Я мог бы продолжать в этом духе до бесконечности. Но, мне кажется, я привел хороший пример того, что я называл неспособностью Чечилии что-то определить. Кто-то может из этого сделать выводы, что Чечилия была глупа и к тому же лишена всякой индивидуальнос­ти. Но это не так. То, что она не была глупа, доказыва­лось, между прочим, тем, что я никогда не слышал от нее глупостей, что же касается индивидуальности, то, как я уже говорил, она проявляла ее не в разговорах, так что приводить тут одни только речи, не сопровождая их опи­санием ее мимики и телодвижений, — это то же самое, что читать оперное либретто, не слыша музыки, или сце­нарий, не видя экранного изображения. Я привел пример подобного разговора для того, чтобы показать, что речь Чечилии была такой бесцветной и схематичной просто оттого, что обо всем, о чем я ее расспрашивал, она знала столько же, сколько я, а может, и меньше.
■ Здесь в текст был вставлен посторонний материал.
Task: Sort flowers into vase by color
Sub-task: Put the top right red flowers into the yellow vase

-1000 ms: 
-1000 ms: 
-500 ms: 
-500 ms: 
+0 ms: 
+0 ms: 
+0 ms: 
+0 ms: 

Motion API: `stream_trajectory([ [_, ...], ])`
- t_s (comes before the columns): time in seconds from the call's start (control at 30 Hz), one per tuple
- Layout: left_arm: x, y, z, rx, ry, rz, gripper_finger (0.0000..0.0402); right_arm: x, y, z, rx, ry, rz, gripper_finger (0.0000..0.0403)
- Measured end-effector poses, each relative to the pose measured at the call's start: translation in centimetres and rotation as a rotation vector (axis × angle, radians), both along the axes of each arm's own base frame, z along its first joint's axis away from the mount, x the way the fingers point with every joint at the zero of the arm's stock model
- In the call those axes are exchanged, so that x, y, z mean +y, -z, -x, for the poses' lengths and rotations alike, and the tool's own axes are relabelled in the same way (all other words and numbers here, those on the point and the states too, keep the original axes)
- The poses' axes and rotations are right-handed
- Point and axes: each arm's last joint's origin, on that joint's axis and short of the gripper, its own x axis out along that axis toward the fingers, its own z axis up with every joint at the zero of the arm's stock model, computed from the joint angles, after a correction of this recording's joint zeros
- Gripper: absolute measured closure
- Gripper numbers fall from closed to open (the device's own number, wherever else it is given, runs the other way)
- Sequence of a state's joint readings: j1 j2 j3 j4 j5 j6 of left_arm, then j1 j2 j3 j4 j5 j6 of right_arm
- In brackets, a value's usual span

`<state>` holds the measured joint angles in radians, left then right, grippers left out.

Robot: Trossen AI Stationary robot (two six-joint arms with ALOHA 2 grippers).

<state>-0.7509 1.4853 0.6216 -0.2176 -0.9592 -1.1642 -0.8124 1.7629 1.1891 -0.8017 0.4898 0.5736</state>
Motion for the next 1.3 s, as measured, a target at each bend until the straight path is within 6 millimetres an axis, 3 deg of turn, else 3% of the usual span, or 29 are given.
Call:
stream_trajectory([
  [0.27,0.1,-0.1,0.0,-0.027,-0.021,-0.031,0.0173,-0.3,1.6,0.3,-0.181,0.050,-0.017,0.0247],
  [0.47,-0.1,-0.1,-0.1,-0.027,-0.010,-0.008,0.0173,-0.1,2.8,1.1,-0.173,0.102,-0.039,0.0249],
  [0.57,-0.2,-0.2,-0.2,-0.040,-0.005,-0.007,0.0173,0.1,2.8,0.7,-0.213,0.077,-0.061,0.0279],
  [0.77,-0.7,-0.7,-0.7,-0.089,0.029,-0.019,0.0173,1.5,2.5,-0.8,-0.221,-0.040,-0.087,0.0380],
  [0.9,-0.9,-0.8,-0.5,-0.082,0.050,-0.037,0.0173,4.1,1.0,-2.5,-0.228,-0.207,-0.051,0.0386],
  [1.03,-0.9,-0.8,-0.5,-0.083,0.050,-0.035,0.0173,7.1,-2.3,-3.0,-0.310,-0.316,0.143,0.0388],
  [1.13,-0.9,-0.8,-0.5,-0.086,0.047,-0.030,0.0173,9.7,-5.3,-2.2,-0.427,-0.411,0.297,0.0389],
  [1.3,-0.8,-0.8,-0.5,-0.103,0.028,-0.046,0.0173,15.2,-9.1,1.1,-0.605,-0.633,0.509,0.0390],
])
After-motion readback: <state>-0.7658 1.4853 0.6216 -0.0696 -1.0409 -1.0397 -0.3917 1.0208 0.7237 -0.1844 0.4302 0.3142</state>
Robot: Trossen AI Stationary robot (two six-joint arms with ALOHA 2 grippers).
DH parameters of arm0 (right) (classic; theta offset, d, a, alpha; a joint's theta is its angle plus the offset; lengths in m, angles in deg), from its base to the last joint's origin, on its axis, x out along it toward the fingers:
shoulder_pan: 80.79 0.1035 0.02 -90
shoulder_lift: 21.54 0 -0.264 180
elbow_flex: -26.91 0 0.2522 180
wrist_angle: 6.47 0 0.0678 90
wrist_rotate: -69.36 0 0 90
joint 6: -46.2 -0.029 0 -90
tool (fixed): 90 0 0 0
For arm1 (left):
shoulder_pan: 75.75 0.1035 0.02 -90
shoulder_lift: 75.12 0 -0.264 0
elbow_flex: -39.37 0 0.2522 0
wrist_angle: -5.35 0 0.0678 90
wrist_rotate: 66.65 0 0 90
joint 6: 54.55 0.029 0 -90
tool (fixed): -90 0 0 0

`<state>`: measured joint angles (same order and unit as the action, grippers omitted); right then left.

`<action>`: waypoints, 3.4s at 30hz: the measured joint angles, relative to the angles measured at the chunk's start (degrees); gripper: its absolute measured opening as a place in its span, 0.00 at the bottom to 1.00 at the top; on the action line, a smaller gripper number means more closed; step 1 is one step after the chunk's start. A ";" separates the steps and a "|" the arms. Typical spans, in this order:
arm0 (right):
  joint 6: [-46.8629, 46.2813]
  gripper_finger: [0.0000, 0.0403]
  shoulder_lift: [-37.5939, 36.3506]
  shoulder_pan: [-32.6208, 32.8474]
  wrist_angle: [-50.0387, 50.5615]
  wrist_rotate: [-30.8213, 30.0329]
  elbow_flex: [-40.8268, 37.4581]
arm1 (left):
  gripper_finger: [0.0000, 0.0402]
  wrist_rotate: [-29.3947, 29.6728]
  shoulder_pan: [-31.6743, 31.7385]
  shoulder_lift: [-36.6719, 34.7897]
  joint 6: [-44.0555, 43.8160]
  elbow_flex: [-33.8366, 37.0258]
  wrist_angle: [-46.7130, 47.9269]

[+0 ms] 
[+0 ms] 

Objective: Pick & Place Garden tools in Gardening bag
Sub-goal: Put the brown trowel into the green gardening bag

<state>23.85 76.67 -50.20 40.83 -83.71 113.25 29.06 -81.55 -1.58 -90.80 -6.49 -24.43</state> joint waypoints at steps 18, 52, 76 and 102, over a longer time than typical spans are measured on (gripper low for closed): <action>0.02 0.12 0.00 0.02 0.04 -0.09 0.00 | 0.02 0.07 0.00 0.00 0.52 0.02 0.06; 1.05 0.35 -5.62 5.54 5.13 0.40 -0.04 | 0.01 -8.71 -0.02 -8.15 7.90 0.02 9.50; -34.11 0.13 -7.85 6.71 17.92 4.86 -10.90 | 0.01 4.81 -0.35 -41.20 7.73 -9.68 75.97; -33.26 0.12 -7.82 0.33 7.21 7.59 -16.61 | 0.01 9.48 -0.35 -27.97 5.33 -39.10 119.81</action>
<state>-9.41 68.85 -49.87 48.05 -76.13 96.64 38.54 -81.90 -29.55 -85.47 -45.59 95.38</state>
Она жила с отцом и матерью в Прати и была любовницей Балестрие­ри, но она не давала себе труда рассмотреть окружающих ее людей и вещи и потому по-настоящему их просто не видела и тем более о них не задумывалась. В общем, от самой себя и от мира, в котором она жила, она была так же далека, как те, кто не знал ни ее, ни ее мира.